European policymakers are stepping up efforts to defend monetary autonomy, with euro stablecoins increasingly seen as a central pillar of that strategy.

Bundesbank steps up support for euro-denominated stable assets

Germany’s central bank, the Deutsche Bundesbank, has reinforced its backing for euro stablecoins as European authorities confront the growing dominance of dollar-linked digital tokens. Officials signaled that these instruments could help preserve eurozone monetary control while supporting innovation in payments.

The Bundesbank set out plans to advance the digital euro alongside strictly regulated private tokens. It argued that euro-based stable assets can boost cross-border payment efficiency and cut dependence on foreign payment networks. Consequently, policymakers framed these projects as components of a wider financial sovereignty agenda for the European Union.

Bundesbank President Joachim Nagel reiterated his support for both retail and wholesale central bank digital currency. He said a wholesale CBDC could enable programmable settlement in central bank money for financial institutions. Moreover, he linked privately issued euro-pegged tokens with stronger competitiveness in financial technology, clearing and settlement services across the bloc.

Nagel also highlighted ongoing exploratory work within the Eurosystem on wholesale CBDC architectures. Under these designs, banks and other financial institutions could process automated transactions in a secure and resilient environment. At the same time, he argued that well-regulated euro-based stable assets can offer cost-efficient payment and savings tools for companies and households.

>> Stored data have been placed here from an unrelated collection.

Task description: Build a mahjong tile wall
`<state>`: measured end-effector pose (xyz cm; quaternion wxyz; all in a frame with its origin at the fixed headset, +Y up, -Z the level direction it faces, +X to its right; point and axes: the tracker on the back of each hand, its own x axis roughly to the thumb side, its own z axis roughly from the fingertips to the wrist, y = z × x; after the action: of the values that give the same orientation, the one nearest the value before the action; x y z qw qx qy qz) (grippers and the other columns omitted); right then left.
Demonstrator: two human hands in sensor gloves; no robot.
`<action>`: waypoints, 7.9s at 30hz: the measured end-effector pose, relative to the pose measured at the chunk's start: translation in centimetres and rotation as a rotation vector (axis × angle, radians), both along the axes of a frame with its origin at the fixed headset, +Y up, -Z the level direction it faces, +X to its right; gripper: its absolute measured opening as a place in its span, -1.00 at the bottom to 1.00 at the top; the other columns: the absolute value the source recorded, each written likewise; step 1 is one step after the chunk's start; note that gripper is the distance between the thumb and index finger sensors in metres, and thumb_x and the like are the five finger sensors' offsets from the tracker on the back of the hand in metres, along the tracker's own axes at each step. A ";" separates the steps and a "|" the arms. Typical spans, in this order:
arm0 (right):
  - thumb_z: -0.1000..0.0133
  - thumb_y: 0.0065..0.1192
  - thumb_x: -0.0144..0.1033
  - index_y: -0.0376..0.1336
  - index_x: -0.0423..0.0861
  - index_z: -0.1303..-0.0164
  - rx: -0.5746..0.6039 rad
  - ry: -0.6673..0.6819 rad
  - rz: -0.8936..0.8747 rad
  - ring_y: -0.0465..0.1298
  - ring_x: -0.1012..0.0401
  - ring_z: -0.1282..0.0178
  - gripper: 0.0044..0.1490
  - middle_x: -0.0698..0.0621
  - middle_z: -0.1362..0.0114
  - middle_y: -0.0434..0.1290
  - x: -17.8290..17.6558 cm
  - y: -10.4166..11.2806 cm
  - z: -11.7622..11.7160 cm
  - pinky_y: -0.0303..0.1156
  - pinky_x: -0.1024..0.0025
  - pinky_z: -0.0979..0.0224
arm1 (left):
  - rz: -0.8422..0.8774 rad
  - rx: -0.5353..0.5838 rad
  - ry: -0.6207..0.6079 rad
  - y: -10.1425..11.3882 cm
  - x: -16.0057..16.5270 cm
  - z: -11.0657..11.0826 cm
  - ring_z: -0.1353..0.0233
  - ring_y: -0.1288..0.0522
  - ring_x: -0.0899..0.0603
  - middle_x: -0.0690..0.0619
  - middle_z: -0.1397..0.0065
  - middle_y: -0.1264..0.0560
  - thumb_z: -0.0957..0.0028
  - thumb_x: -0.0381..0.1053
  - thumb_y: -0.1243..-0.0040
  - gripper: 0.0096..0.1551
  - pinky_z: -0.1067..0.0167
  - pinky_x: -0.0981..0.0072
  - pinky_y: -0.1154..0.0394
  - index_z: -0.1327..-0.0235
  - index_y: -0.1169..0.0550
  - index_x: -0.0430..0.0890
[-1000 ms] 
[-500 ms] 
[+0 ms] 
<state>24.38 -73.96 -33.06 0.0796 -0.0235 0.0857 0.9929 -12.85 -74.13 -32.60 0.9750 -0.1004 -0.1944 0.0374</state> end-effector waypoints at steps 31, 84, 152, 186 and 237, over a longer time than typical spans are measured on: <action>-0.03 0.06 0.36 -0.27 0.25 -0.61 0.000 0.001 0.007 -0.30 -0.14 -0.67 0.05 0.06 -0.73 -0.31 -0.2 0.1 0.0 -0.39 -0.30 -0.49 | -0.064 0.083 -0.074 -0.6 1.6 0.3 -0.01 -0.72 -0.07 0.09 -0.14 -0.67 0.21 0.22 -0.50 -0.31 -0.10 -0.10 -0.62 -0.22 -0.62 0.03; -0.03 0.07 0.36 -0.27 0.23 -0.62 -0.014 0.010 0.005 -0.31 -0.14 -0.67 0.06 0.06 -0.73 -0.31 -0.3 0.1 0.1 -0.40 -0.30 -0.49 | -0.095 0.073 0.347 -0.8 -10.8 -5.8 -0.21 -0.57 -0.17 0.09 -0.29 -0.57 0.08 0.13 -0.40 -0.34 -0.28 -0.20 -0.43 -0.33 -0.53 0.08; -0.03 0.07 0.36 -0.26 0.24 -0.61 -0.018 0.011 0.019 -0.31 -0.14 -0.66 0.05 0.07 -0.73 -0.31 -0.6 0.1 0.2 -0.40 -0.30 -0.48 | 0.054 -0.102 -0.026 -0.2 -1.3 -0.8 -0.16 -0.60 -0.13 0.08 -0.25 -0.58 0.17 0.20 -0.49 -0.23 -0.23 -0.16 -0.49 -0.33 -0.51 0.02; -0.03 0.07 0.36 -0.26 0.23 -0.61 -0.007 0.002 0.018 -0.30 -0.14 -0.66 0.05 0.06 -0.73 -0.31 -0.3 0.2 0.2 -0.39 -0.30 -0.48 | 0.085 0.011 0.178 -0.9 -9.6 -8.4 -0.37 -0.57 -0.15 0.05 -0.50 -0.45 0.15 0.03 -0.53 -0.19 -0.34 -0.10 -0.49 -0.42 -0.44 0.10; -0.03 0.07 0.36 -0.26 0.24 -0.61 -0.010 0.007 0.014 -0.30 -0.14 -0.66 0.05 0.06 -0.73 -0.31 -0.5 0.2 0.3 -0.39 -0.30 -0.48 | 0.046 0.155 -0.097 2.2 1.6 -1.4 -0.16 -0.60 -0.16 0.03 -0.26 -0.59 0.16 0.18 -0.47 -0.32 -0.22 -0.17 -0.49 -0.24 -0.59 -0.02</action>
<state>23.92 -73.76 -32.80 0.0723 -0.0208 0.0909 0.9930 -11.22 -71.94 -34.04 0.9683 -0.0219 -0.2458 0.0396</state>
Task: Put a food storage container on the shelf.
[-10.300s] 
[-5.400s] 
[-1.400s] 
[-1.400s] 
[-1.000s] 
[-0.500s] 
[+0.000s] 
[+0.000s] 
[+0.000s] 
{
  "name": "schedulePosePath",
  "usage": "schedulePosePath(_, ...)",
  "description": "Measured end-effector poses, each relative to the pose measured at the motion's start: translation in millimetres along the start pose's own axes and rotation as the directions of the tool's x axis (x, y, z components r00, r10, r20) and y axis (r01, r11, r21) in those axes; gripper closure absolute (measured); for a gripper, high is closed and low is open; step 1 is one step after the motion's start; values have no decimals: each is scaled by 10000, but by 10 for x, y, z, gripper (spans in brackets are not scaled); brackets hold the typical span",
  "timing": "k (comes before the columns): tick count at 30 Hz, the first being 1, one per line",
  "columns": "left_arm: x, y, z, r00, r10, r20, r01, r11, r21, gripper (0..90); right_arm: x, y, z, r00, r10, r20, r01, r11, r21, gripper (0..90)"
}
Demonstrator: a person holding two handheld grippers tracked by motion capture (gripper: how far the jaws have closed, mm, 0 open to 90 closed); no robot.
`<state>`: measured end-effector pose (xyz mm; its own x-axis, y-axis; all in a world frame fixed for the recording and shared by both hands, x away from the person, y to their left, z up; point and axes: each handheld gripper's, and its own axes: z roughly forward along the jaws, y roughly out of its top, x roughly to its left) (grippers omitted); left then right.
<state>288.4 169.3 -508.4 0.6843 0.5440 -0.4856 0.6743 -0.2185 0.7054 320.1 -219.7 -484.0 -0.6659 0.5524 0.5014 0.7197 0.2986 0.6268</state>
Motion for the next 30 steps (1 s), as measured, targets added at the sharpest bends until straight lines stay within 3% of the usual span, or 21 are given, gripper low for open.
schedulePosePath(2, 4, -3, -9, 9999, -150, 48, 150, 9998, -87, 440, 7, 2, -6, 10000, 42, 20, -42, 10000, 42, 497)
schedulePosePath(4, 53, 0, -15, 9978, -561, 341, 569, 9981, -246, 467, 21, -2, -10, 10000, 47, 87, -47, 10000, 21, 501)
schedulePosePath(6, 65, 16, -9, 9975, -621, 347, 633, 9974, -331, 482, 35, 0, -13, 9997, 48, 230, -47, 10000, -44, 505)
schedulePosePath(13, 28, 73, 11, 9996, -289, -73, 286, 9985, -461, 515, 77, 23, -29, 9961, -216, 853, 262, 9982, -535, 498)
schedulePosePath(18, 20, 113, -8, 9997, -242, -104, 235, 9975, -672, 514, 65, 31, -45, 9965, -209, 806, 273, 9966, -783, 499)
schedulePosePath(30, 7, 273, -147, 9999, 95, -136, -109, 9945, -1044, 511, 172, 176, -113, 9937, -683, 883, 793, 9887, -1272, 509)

ECB warns on dollar-linked dominance and policy transmission

The European Central Bank has raised the alarm over the expanding market share of dollar-backed stablecoins in global crypto markets. Officials cautioned that heavy reliance on such foreign-currency instruments may weaken the effectiveness of euro area monetary policy transmission. Therefore, they stressed the strategic value of domestically anchored solutions.

ECB representatives warned that what they described as digital dollarization could gradually erode financial autonomy in member states. They argued that a fully fledged digital euro CBDC initiative would bolster resilience in core payment infrastructure. In addition, they insisted that any privately issued euro-pegged tokens must be tightly integrated into the broader monetary and regulatory framework.

At the same time, the ECB underlined that unmanaged growth in dollar-pegged crypto assets might heighten currency substitution risks. This trend could complicate liquidity management for banks and central banks. However, officials suggested that a robust domestic framework for stable assets, including CBDC and compliant private tokens, could mitigate these challenges over the medium term.

German Finance Minister Lars Klingbeil urged faster coordination within Europe on financial and capital market integration. He argued that the European Union needs to move beyond narrow national priorities to reinforce its sovereignty and strategic autonomy. Furthermore, he described the current period as decisive for advancing shared financial infrastructure and deepening the single market.

Market projections point to rapid euro stablecoin growth

S&P Global Ratings has projected significant expansion for euro-denominated digital assets in the coming years. The credit rating agency estimated that the euro stablecoin market could scale to about €1.1 trillion by 2030 under favorable regulatory and adoption conditions. However, its baseline forecast remains more conservative, at roughly €570 billion by the same date.

S&P noted that euro-based tokens represented only around €650 million at the end of last year, highlighting how early the market still is. It added that potential growth could eventually represent more than four percent of overnight bank deposits in the euro area. Moreover, such a shift would mark a structural change in how savings and transactional balances are held across the region.

By contrast, U.S. dollar-pegged stable assets had reached an aggregate valuation of about $310 billion by late 2025. This scale underscores the current dominance of greenback-linked tokens and reinforces ECB concerns about overreliance on foreign currency instruments. That said, analysts argue that clear rules and credible public-sector backing could narrow this gap for euro-linked alternatives.

In the United States, lawmakers advanced federal oversight for digital assets after President Donald Trump signed the GENIUS Act in July 2025. The law marked a milestone for stablecoin supervision, although disagreements over detailed market structure rules have since slowed additional progress in Congress. Meanwhile, European authorities continue to present euro stablecoins as a cornerstone of long-term monetary and financial sovereignty, aligning them with the EU’s broader regulatory and integration agenda.

Overall, the combined push from the Bundesbank, the ECB and EU policymakers signals a clear direction: develop a digital euro, promote regulated euro-linked stable assets and curb excessive dependence on foreign currency tokens, in order to strengthen the euro area’s financial resilience and strategic autonomy.